How does cache associativity impact performance

Question

I am reading "Pro .NET Benchmarking" by Andrey Akinshin and one thing puzzles me (p.536) -- explanation how cache associativity impacts performance. In a test author used 3 square arrays 1023x1023, 1024x1024, 1025x1025 of ints and observed that accessing first column was slower for 1024x1024 case.

Author explained (background info, CPU is Intel with L1 cache with 32KB memory, it is 8-way associative):

When N=1024, this difference is exactly 4096 bytes; it equals the critical stride value. This means that all elements from the first column match the same eight cache lines of L1. We don’t really have performance benefits from the cache because we can’t use it efficiently: we have only 512 bytes (8 cache lines * 64-byte cache line size) instead of the original 32 kilobytes. When we iterate the first column in a loop, the corresponding elements pop each other from the cache. When N=1023 and N=1025, we don’t have problems with the critical stride anymore: all elements can be kept in the cache, which is much more efficient.

So it looks like the penalty comes from somehow shrinking the cache just because the main memory cannot be mapped to full cache.

It strikes me as odd, after reading wiki page I would say the performance penalty comes from resolving address conflicts. Since each row can be potentially mapped into the same cache line, it is conflict after conflict, and CPU has to resolve those -- it takes time.

Thus my question, what is the real nature of performance problem here. Accessible memory size of cache is lower, or entire cache is available but CPU spends more time in resolving conflicts with mapping. Or there is some other reason?

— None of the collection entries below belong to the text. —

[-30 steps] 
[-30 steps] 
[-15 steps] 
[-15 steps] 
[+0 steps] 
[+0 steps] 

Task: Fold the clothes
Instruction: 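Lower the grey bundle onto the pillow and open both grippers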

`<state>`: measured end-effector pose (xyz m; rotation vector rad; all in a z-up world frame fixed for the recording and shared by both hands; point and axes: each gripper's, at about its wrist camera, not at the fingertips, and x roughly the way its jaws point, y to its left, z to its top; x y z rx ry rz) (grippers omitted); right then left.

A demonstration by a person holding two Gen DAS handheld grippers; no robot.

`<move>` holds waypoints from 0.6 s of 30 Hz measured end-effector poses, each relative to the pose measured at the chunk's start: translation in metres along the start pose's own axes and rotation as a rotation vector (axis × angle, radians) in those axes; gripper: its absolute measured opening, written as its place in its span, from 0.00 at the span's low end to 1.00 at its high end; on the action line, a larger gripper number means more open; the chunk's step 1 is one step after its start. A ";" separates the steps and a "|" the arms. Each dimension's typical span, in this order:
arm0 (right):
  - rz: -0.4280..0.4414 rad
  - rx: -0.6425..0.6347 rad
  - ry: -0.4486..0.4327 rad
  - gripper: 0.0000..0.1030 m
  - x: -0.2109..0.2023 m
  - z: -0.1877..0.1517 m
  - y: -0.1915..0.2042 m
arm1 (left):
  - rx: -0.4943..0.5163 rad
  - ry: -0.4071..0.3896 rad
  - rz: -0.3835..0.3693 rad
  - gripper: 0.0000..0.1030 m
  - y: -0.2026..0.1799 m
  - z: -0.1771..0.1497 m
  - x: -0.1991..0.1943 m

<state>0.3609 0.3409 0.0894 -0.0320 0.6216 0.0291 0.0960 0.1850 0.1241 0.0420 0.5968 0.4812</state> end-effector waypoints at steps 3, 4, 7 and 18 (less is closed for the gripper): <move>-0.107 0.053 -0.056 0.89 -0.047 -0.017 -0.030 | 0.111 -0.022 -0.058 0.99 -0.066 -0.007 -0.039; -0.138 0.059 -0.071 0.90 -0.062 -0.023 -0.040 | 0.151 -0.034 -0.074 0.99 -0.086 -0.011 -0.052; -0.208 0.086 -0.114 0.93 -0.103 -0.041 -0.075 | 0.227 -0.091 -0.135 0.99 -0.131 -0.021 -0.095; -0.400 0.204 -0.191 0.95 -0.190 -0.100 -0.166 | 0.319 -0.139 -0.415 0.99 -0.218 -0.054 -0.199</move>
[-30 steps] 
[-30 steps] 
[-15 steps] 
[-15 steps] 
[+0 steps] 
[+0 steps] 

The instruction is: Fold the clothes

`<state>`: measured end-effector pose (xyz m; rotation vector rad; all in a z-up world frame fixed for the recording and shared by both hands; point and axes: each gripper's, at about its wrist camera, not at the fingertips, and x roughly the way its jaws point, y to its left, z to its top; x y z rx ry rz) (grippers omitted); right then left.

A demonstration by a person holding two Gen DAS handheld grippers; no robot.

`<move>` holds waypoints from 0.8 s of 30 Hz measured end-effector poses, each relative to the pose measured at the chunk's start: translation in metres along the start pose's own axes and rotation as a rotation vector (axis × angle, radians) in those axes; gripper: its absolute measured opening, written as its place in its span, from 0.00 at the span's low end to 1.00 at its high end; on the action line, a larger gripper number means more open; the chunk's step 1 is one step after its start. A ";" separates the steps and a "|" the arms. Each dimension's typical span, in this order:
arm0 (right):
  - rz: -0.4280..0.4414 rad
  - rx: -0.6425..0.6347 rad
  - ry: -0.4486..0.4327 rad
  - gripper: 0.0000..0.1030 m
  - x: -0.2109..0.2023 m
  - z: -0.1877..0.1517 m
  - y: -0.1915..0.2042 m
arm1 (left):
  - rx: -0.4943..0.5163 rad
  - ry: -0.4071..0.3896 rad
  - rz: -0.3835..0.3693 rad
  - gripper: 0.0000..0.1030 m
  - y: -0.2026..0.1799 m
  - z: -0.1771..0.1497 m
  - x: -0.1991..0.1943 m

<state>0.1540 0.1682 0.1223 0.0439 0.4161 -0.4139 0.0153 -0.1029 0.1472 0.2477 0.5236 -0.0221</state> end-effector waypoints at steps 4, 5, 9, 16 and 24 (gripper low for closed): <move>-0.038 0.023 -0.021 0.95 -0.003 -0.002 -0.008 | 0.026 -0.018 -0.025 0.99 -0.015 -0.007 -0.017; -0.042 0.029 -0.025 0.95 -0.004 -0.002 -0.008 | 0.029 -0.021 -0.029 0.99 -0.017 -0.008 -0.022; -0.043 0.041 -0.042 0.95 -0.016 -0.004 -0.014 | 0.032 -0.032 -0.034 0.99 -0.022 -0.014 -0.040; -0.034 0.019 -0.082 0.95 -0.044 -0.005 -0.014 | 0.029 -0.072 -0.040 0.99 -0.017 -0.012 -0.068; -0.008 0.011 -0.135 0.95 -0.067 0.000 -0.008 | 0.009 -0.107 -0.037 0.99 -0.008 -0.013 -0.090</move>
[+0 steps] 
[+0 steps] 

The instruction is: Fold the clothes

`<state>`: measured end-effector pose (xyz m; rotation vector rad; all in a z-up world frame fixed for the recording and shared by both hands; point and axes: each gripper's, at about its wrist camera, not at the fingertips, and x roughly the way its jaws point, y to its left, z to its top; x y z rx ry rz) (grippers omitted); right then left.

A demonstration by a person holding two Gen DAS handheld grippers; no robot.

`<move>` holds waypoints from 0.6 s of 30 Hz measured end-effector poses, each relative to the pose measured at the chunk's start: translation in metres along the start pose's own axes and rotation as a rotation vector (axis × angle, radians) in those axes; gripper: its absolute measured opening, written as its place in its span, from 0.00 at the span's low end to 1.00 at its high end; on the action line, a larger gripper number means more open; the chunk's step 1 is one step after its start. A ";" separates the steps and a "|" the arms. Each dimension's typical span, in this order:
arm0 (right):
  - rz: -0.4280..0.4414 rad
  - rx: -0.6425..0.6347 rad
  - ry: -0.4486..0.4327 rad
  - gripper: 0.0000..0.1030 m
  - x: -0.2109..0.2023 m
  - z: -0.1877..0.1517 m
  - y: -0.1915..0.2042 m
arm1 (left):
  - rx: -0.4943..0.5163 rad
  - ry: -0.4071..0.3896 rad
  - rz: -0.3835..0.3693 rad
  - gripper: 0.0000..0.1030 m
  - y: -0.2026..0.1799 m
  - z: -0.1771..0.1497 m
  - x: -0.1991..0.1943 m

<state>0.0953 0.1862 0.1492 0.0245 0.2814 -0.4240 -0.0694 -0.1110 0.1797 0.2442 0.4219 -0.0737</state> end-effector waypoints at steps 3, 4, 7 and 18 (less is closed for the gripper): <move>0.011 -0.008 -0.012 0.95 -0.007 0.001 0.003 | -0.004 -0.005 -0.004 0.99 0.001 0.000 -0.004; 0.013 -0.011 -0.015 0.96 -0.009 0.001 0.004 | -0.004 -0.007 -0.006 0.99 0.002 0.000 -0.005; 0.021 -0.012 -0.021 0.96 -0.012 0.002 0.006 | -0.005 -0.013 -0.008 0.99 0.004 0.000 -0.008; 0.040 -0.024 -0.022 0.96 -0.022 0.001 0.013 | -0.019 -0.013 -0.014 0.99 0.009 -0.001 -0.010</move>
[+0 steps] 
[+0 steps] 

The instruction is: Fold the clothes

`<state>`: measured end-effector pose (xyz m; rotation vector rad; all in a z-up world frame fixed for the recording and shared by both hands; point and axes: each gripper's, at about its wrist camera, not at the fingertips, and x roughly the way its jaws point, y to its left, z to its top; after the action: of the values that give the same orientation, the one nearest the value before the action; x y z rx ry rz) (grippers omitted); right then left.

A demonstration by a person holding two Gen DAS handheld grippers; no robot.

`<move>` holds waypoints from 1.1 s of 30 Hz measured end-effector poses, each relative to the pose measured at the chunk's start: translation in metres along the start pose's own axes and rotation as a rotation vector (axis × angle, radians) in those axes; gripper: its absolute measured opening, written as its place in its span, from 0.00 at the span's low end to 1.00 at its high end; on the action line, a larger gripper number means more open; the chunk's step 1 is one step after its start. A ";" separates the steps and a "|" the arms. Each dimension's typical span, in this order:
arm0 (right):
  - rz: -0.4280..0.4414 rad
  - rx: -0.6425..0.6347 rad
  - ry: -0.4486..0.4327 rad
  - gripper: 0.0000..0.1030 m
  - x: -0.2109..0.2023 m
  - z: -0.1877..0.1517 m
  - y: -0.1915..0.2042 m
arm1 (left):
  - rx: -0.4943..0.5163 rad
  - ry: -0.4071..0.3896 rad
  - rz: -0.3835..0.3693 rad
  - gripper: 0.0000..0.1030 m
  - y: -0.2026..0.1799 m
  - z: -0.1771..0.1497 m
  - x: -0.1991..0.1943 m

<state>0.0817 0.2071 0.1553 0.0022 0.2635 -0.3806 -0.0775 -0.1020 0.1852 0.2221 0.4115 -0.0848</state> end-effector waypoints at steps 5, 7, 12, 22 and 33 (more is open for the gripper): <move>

All the accessed items maps to the same set of the cache. The item can go in any of the 8 cache lines in the set but since only **one** set, out of 64, is used, only 8 cache lines can hold data from the array (instead of the 64*8 = 512 cache lines). So it's like the cache is made of only 512 bytes. It called [conflict miss](https://stackoverflow.com/questions/33314115/whats-the-difference-between-conflict-miss-and-capacity-miss). Remember: the cache is *not* fully associative, the same address maps always to the same set. — Margaret Bloom, Aug 04 '19 at 16:37
Also https://stackoverflow.com/questions/6060985/why-is-there-huge-performance-hit-in-2048x2048-versus-2047x2047-array-multiplica?noredirect=1&lq=1 — Leeor, Aug 04 '19 at 20:52
See https://stackoverflow.com/questions/56909987/slowdown-when-accessing-data-at-page-boundaries — Rick James, Aug 17 '19 at 21:43

score 1 · Answer 1 · answered Aug 14 '19 at 21:44

Caching is a layer between two other layers. In your case, between the CPU and RAM. At its best, the CPU rarely has to wait for something to be fetched from RAM. At its worst, the CPU usually has to wait.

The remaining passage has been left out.